HE may be known the world over as George Orwell but a former publican says the respected writer “was just Mr Blair to me”.

Irene Stacey and her late husband George leased what was The Plough pub, in Wallington, near Baldock, when the prolific political essayist, journalist and author lived in the village.

The 94-year-old said: “I knew him for about 12 months, I lived next door to him in Wallington.

“To be quite honest he was a perfect gentleman, he was very quiet and I had no idea he was a brilliant author – I had no idea at all.”

George Orwell, whose real name was Eric Blair, leased a cottage in Kits Lane, Wallington, from 1936-47 and famously wrote 1984, Animal Farm and Down and Out in Paris and London.

Mrs Stacey, of Icknield Green in Letchworth GC, remembers the former imperial policeman had a taste for the local brewery’s mild beer.

She said: “He used to come into The Plough for a pint of Simpson’s beer, which was the local Baldock brewery.

“He used to buy a pint of ale and take it back with him. I’ve still got the jug he used to borrow.”
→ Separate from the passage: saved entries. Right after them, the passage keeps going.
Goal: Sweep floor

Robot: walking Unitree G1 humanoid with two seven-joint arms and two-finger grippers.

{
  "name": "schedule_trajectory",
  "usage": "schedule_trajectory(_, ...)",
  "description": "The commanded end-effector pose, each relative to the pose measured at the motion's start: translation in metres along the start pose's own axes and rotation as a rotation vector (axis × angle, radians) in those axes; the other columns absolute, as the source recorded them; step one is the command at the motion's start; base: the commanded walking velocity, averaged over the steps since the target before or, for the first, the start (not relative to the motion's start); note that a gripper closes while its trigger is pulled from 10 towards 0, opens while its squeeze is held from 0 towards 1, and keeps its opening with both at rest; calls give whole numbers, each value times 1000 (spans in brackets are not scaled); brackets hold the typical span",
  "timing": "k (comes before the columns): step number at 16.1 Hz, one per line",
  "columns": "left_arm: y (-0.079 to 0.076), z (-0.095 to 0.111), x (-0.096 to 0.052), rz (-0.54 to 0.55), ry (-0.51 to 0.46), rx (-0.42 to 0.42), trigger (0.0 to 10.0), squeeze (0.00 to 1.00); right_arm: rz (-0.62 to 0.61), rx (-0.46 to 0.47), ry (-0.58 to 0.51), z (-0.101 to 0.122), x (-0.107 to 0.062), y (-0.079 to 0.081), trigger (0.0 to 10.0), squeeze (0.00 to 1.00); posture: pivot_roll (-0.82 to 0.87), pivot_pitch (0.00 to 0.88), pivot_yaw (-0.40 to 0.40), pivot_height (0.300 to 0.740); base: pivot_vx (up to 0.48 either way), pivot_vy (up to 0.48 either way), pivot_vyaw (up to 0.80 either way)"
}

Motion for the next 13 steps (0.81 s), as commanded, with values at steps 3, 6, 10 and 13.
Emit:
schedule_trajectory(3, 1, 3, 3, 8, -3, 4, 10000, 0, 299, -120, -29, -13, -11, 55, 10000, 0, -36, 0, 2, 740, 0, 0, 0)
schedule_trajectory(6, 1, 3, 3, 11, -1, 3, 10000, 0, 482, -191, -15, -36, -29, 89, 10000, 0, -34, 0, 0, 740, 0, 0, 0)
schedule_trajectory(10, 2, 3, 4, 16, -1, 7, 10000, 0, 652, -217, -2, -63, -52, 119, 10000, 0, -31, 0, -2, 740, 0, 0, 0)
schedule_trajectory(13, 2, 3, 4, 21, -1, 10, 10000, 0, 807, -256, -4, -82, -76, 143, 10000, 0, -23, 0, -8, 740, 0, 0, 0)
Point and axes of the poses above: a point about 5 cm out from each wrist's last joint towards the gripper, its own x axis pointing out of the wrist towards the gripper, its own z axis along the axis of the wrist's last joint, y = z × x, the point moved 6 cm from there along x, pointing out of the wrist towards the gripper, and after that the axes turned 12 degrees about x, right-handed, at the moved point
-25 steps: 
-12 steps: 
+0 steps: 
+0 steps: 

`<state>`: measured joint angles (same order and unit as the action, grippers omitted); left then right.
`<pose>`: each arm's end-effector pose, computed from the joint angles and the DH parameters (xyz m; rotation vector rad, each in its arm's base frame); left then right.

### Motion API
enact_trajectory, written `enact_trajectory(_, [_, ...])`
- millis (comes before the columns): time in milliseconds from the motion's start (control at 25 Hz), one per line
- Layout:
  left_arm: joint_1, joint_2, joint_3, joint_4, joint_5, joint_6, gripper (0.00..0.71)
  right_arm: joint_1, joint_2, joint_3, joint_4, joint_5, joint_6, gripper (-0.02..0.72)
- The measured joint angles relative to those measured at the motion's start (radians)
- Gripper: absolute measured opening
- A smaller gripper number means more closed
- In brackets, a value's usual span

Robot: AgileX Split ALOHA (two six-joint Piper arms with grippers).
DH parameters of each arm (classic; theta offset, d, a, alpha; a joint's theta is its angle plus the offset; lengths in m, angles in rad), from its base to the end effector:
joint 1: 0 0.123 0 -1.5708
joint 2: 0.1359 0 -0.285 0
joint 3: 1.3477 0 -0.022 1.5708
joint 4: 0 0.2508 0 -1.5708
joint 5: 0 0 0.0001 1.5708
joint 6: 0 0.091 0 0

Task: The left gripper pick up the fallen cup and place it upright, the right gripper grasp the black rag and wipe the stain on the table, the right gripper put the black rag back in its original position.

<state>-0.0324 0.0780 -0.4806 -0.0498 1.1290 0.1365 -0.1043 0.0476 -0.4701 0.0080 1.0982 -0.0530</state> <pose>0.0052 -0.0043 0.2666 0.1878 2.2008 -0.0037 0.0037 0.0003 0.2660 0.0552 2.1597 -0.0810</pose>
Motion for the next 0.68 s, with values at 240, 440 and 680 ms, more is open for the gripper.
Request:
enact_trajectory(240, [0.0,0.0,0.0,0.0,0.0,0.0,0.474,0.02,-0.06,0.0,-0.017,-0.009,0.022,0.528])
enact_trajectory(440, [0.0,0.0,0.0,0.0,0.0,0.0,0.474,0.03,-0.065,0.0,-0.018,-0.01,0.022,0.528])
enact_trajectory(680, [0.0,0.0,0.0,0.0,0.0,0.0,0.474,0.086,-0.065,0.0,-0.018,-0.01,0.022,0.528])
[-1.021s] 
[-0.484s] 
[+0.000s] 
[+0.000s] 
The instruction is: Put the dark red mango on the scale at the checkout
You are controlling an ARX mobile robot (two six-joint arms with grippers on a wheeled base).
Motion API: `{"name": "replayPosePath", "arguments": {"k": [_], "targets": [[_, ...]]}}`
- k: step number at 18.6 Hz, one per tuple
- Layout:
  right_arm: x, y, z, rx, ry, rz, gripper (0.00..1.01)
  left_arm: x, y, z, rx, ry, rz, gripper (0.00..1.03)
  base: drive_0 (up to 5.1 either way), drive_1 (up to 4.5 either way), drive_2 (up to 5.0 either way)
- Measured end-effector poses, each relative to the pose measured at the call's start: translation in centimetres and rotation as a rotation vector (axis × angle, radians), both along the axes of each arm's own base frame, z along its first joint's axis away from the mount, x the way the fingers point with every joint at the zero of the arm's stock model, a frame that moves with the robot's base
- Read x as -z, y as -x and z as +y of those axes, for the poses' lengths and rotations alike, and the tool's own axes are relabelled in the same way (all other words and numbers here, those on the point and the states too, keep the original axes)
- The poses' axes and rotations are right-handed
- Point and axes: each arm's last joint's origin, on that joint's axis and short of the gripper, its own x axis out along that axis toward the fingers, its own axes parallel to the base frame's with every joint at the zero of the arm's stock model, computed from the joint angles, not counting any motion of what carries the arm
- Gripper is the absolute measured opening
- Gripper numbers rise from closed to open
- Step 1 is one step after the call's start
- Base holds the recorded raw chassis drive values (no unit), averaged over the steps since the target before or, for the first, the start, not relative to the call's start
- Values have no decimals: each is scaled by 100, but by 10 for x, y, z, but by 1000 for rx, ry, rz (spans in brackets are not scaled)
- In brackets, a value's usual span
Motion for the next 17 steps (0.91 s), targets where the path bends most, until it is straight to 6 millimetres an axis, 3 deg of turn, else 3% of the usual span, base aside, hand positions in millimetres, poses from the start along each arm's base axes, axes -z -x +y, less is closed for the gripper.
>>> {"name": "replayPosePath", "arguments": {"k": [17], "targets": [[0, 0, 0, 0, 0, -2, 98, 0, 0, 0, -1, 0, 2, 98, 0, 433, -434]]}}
The mother-of-two also remembers putting up some of his literary friends when they visited the village.

“I would provide bed and breakfast for them for a half-a-crown (12-and-a-half pence) a night,” she said.

“I believe one was Quentin Crisp and one was a baroness.”

Orwell famously fought on behalf of the republicans in the Spanish Civil War, and nearly paid the ultimate price for his idealism when he was shot in the throat by a sniper.

The author also toured poverty-ravaged areas in the north of England and lived as a tramp for a number of months.

But despite his hard life, Mrs Stacey said the author, who died aged 46 in 1950, did not talk of his experiences.

“He didn’t talk about anything and he didn’t talk much but you felt comfortable with him, you knew he was a very quiet lovely man.

“At the time I didn’t know he was George Orwell. He was just Mr Blair to me.”

A celebration of the author’s brief but inspirational life will be staged in Letchworth GC in September with a community-based week of events.